TO DO :: Copy the records below exactly, but leave out any picture they contain.

___ INPUT DATA ___

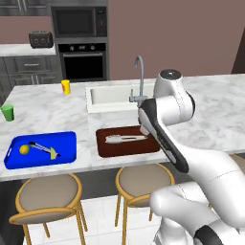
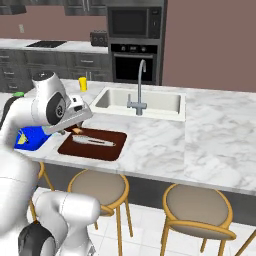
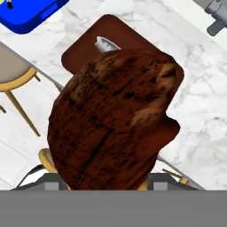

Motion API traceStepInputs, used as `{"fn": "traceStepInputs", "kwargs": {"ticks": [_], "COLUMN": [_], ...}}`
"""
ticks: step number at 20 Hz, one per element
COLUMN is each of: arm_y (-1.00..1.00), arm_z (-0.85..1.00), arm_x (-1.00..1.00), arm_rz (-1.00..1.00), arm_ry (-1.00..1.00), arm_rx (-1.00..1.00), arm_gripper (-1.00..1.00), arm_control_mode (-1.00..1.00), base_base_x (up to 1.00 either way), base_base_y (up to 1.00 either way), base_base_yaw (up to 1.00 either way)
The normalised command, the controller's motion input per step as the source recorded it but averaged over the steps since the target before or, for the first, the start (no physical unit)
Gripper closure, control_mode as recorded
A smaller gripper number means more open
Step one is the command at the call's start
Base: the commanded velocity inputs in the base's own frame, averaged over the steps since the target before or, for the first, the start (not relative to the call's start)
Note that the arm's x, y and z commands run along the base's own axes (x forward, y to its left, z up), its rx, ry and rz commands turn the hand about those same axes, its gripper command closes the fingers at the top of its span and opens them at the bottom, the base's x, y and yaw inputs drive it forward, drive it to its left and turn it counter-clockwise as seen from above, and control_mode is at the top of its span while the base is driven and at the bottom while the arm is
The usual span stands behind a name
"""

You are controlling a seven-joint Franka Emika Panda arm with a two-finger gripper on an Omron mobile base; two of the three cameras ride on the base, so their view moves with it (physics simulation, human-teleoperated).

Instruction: Gather the lemon wedge and lemon from the fridge and place them on a tray on the dining counter. Then gather the steaks from the fridge and place them on the other tray.

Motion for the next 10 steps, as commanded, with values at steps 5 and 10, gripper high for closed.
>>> {"fn": "traceStepInputs", "kwargs": {"ticks": [5, 10], "arm_y": [0.0, 0.0], "arm_z": [-0.76, -0.64], "arm_x": [0.97, 0.92], "arm_rz": [0.0, 0.0], "arm_ry": [0.08, 0.04], "arm_rx": [0.0, 0.0], "arm_gripper": [1.0, 1.0], "arm_control_mode": [-1.0, -1.0], "base_base_x": [0.0, 0.0], "base_base_y": [0.0, 0.0], "base_base_yaw": [0.0, 0.0]}}
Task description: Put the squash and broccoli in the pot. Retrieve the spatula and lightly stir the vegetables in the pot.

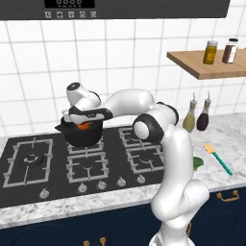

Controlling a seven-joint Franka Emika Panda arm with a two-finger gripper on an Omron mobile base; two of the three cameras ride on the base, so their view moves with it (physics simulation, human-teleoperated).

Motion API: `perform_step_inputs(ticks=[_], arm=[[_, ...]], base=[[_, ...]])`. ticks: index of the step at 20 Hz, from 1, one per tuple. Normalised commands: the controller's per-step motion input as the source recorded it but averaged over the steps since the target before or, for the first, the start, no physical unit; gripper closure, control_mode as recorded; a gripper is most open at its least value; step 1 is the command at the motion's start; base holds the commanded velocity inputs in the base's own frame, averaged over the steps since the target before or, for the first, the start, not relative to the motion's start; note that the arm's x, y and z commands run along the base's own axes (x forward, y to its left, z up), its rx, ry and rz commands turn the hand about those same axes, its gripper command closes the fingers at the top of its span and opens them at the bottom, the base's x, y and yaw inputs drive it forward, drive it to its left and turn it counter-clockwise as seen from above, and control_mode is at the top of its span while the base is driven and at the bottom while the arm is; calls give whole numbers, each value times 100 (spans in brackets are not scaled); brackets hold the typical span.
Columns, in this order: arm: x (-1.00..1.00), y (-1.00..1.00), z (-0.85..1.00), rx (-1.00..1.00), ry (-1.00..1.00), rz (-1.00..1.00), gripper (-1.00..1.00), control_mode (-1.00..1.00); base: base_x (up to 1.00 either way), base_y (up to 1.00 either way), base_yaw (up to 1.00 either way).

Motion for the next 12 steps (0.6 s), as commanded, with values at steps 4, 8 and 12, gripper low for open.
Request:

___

EXERCISE SOLUTION ::
Motion API traceStepInputs, used as `{"fn": "traceStepInputs", "kwargs": {"ticks": [_], "COLUMN": [_], ...}}`
"""
ticks: step number at 20 Hz, one per element
COLUMN is each of: arm_y (-1.00..1.00), arm_z (-0.85..1.00), arm_x (-1.00..1.00), arm_rz (-1.00..1.00), arm_ry (-1.00..1.00), arm_rx (-1.00..1.00), arm_gripper (-1.00..1.00), arm_control_mode (-1.00..1.00), base_base_x (up to 1.00 either way), base_base_y (up to 1.00 either way), base_base_yaw (up to 1.00 either way)
The normalised command, the controller's motion input per step as the source recorded it but averaged over the steps since the target before or, for the first, the start (no physical unit)
Gripper closure, control_mode as recorded
A smaller gripper number means more open
Step one is the command at the call's start
Base: the commanded velocity inputs in the base's own frame, averaged over the steps since the target before or, for the first, the start (not relative to the call's start)
Note that the arm's x, y and z commands run along the base's own axes (x forward, y to its left, z up), its rx, ry and rz commands turn the hand about those same axes, its gripper command closes the fingers at the top of its span and opens them at the bottom, the base's x, y and yaw inputs drive it forward, drive it to its left and turn it counter-clockwise as seen from above, and control_mode is at the top of its span while the base is driven and at the bottom while the arm is
The usual span stands behind a name
"""

You are controlling a seven-joint Franka Emika Panda arm with a two-finger gripper on an Omron mobile base; two of the three cameras ride on the base, so their view moves with it (physics simulation, human-teleoperated).

Instruction: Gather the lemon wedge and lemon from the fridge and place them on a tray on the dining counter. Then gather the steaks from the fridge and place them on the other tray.

Motion for the next 10 steps, as commanded, with values at steps 5 and 10, gripper high for closed.
>>> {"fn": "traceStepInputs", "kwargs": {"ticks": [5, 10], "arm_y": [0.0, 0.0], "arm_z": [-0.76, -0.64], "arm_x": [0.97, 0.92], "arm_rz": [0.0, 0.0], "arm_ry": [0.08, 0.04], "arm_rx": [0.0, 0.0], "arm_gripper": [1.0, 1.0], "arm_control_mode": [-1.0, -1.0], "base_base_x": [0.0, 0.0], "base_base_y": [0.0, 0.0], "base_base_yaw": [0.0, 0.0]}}
Task description: Put the squash and broccoli in the pot. Retrieve the spatula and lightly stir the vegetables in the pot.


Controlling a seven-joint Franka Emika Panda arm with a two-finger gripper on an Omron mobile base; two of the three cameras ride on the base, so their view moves with it (physics simulation, human-teleoperated).

Motion API: `perform_step_inputs(ticks=[_], arm=[[_, ...]], base=[[_, ...]])`. ticks: index of the step at 20 Hz, from 1, one per tuple. Normalised commands: the controller's per-step motion input as the source recorded it but averaged over the steps since the target before or, for the first, the start, no physical unit; gripper closure, control_mode as recorded; a gripper is most open at its least value; step 1 is the command at the motion's start; base holds the commanded velocity inputs in the base's own frame, averaged over the steps since the target before or, for the first, the start, not relative to the motion's start; note that the arm's x, y and z commands run along the base's own axes (x forward, y to its left, z up), its rx, ry and rz commands turn the hand about those same axes, its gripper command closes the fingers at the top of its span and opens them at the bottom, the base's x, y and yaw inputs drive it forward, drive it to its left and turn it counter-clockwise as seen from above, and control_mode is at the top of its span while the base is driven and at the bottom while the arm is; calls give whole numbers, each value times 100 (spans in brackets are not scaled); brackets hold the typical span.
Columns, in this order: arm: x (-1.00..1.00), y (-1.00..1.00), z (-0.85..1.00), rx (-1.00..1.00), ry (-1.00..1.00), rz (-1.00..1.00), gripper (-1.00..1.00), control_mode (-1.00..1.00); base: base_x (up to 1.00 either way), base_y (up to 1.00 either way), base_yaw (up to 1.00 either way).

Motion for the next 12 steps (0.6 s), as commanded, with values at steps 4, 8 and 12, gripper low for open.
Request:

Nothing remains to be done, and the exercise is complete.